A partire da un nucleo di tre personalità, Francesco Chimenti, Stefano Santoni e Davide Andreoni, gli aretini Sycamore Age aggiungono un piccolo stuolo di competenti polistrumentisti, Luca Cherubini, Samuel Angus McGehee, Nicola Mondani, Franco Pratesi. L’ensemble è così in grado di modellare con scintillante maestria elementi estranei a buona parte della musica pop-rock italiana nel debutto “Sycamore Age” (2012). Le loro composizioni impervie dalla costruzione barocca Mercury Rev-iana (“Binding Moon”) alternano armonie vocali a ballate lamentose, arrangiamenti d’archi e contorni elettronici, una ricetta non dissimile dai primi Akron Family, e raggiungono pure una nuova forma di sciamanesimo (“My Bifid Sirens”).
Dopo un irrilevante mini-cd di remix (“Remixes/Reworks”, 2014), i Sycamore impartiscono un altro saggio di ricerca canora e timbrica con “Perfect Laughter”.
“7” è una sarabanda circolare, percussiva e cacofonica resa ancor più surreale da un coro con fanfare sullo sfondo. La ballata per piano vintage di “Noise Of Falls”, dapprima una rilettura solenne e liturgica di un pop alla John Lennon, concerta un più originale kammerspiel per percussioni metalliche e archi sospiranti. “Drizzling Sand” è un vero e proprio miraggio, costruito o meglio soffiato da un canto sospeso e arrangiamenti cangianti, un bolero di suoni allucinati e cori da pub.

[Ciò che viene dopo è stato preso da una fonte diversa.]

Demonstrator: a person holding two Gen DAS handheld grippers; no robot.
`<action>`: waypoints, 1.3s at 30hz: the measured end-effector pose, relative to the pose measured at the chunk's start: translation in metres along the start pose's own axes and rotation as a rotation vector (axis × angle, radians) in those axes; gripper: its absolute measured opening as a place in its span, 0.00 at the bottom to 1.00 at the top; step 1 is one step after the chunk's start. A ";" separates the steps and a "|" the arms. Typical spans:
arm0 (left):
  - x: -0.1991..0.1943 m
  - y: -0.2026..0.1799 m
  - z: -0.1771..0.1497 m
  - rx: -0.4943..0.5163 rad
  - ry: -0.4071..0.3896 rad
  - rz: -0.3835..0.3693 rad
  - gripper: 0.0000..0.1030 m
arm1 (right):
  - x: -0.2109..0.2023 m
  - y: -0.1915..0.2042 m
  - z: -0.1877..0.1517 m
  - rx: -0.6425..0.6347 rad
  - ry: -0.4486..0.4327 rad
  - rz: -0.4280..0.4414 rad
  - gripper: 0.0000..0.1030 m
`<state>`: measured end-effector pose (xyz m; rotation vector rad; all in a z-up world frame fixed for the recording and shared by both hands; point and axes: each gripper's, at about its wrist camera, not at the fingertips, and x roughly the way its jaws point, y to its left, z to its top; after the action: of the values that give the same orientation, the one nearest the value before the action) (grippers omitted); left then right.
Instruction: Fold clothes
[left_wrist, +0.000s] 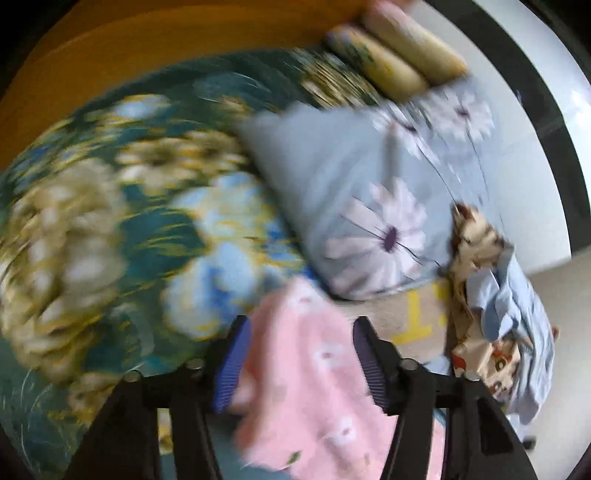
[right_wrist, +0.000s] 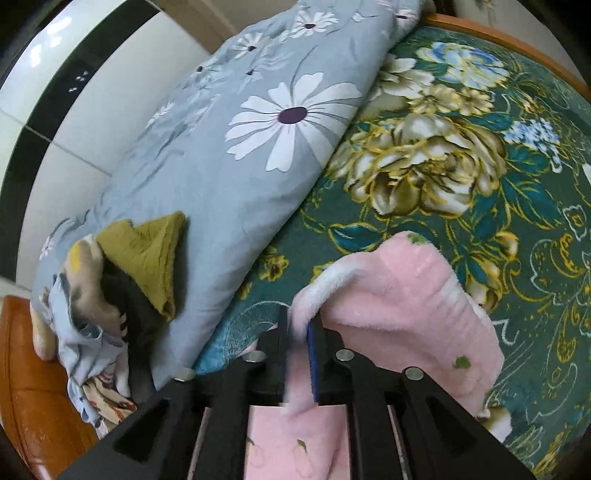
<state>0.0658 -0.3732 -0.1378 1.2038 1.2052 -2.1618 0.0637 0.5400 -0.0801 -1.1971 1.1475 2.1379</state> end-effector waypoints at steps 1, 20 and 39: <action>-0.002 0.010 -0.007 -0.029 0.001 -0.012 0.61 | -0.003 -0.002 -0.003 0.008 -0.008 0.025 0.42; 0.058 0.005 -0.067 0.005 0.054 0.070 0.68 | -0.011 -0.151 -0.093 0.358 -0.027 0.059 0.72; -0.048 -0.030 -0.048 0.088 -0.006 -0.092 0.11 | -0.105 -0.086 -0.031 0.086 -0.140 0.165 0.08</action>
<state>0.0961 -0.3203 -0.0957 1.1972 1.1964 -2.3061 0.1947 0.5651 -0.0389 -0.9281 1.3001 2.2281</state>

Per spiritosaggine spicca tra tutte forse “Frowning Days Odd Nights”, barrelhouse incupito da cori di spettri e silofono formicolante, ma “Monkey Mountain” richiama splendidamente la svanita follia cosmica Barrett-iana di “Astronomy Domine”, e la più concisa “Dalia” richiama la naivetè dei primi Soft Machine (l’ancor più breve “Diorama”, neanche due minuti, è un delirio para-sinfonico minimalista).
Irrisolta ma sempre impeccabile (notare con che classe violini dissonanti compaiono dal nulla) è “Cheap Chores”, sorta di versione industriale dei Radiohead, ma è subito redenta dal dulcimer marciante con battimani, sostituito da un concertino di sgangherati fiati minimalisti, di “In The Blink Of An Eye”, mentre un coro continua a piangere disperso nel mezzo, sorta di versione “soft” dei Magma.
Laddove brilla, e i momenti entusiasmanti non sono pochi, è un piccolo capolavoro di elegante postmodernismo. Una monumentale disinvoltura a composizione e arrangiamento lega l’opera; a parte i colori sgargianti, le dosi aggiuntive di rumore, le architetture bislacche, appare in controluce anche una visione capovolta del mondo e della natura. Anche gli apporti di Mariel Tahiraj (violino), Simon Chiappelli (trombone) e Daniel Boeke (clarino basso) si fanno sentire. Co-prodotto con Woodworm.